* WORK INSTRUCTIONS
An exact, complete copy of the data is all that is needed.

[Start of Attachment]

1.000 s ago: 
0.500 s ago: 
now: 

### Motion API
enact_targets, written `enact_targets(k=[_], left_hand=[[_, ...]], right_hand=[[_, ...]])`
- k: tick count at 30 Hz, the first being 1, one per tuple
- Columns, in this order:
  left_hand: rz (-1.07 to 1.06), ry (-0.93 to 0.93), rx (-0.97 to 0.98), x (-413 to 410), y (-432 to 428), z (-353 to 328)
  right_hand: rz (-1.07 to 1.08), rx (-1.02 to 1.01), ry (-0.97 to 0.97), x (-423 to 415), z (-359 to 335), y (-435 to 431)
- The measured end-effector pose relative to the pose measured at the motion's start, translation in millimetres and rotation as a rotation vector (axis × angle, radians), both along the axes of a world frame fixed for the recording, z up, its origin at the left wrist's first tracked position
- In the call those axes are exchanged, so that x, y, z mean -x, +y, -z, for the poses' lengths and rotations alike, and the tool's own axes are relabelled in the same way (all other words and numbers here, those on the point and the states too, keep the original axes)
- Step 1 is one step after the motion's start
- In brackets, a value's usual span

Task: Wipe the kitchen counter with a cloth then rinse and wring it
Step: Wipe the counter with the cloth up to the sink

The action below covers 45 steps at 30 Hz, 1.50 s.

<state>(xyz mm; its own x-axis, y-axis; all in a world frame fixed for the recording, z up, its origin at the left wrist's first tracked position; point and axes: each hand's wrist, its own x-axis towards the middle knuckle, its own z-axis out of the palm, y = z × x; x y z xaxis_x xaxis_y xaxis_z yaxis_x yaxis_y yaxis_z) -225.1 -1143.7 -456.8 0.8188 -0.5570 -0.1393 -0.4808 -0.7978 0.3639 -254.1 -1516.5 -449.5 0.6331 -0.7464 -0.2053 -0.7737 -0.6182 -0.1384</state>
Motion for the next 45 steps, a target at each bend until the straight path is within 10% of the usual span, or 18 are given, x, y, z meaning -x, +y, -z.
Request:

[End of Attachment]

* EXPECTED ANSWER
1.000 s ago: 
0.500 s ago: 
now: 

### Motion API
enact_targets, written `enact_targets(k=[_], left_hand=[[_, ...]], right_hand=[[_, ...]])`
- k: tick count at 30 Hz, the first being 1, one per tuple
- Columns, in this order:
  left_hand: rz (-1.07 to 1.06), ry (-0.93 to 0.93), rx (-0.97 to 0.98), x (-413 to 410), y (-432 to 428), z (-353 to 328)
  right_hand: rz (-1.07 to 1.08), rx (-1.02 to 1.01), ry (-0.97 to 0.97), x (-423 to 415), z (-359 to 335), y (-435 to 431)
- The measured end-effector pose relative to the pose measured at the motion's start, translation in millimetres and rotation as a rotation vector (axis × angle, radians), both along the axes of a world frame fixed for the recording, z up, its origin at the left wrist's first tracked position
- In the call those axes are exchanged, so that x, y, z mean -x, +y, -z, for the poses' lengths and rotations alike, and the tool's own axes are relabelled in the same way (all other words and numbers here, those on the point and the states too, keep the original axes)
- Step 1 is one step after the motion's start
- In brackets, a value's usual span

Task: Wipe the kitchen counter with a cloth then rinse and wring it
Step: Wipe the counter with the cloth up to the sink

The action below covers 45 steps at 30 Hz, 1.50 s.

<state>(xyz mm; its own x-axis, y-axis; all in a world frame fixed for the recording, z up, its origin at the left wrist's first tracked position; point and axes: each hand's wrist, its own x-axis towards the middle knuckle, its own z-axis out of the palm, y = z × x; x y z xaxis_x xaxis_y xaxis_z yaxis_x yaxis_y yaxis_z) -225.1 -1143.7 -456.8 0.8188 -0.5570 -0.1393 -0.4808 -0.7978 0.3639 -254.1 -1516.5 -449.5 0.6331 -0.7464 -0.2053 -0.7737 -0.6182 -0.1384</state>
Motion for the next 45 steps, a target at each bend until the straight path is within 10% of the usual span, or 18 are given, x, y, z meaning -x, +y, -z.
Request:

This answer has now been given in full.